Activity: In the listing below, the answer starts at the line that has "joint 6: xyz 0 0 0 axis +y" and stops after the line that has "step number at"; please repeat that part exactly and nothing more.

Stored data:
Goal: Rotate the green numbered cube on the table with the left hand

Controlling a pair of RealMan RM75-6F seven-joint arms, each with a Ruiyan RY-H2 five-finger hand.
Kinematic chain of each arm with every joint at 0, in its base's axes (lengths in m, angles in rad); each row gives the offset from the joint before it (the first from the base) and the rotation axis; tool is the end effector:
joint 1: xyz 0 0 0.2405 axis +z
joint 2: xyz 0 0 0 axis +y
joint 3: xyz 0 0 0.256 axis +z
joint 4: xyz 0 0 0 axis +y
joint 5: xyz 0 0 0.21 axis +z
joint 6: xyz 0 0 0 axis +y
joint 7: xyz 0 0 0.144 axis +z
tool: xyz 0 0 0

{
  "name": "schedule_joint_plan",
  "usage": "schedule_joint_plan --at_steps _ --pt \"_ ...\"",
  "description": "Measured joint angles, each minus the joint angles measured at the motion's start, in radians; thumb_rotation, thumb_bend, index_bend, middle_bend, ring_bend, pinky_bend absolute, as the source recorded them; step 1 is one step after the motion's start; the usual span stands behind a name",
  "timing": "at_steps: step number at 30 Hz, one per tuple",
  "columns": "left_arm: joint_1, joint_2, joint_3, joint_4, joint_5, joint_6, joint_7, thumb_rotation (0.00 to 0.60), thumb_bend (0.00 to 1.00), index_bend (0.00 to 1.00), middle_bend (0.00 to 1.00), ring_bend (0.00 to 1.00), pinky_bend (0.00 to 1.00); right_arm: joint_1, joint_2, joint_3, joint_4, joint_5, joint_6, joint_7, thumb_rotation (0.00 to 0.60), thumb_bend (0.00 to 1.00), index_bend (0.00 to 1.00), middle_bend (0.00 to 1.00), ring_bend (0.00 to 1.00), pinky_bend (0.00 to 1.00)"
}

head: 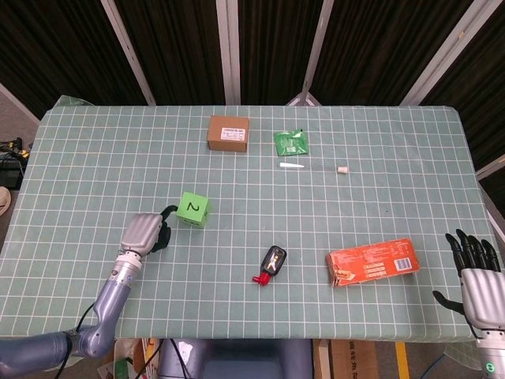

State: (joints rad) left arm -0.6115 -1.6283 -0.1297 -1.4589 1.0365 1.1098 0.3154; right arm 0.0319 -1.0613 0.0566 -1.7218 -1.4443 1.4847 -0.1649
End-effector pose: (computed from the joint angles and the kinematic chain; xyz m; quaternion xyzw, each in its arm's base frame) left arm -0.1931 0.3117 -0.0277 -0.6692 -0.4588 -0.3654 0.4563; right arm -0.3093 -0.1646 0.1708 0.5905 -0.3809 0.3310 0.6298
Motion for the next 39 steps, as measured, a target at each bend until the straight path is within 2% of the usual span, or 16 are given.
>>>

Worked solution:
joint 6: xyz 0 0 0 axis +y
joint 7: xyz 0 0 0.144 axis +z
tool: xyz 0 0 0

{
  "name": "schedule_joint_plan",
  "usage": "schedule_joint_plan --at_steps _ --pt \"_ ...\"",
  "description": "Measured joint angles, each minus the joint angles measured at the motion's start, in radians; thumb_rotation, thumb_bend, index_bend, middle_bend, ring_bend, pinky_bend absolute, as the source recorded them; step 1 is one step after the motion's start; the usual span stands behind a name",
  "timing": "at_steps: step number at 30 Hz, one per tuple",

That is the complete output.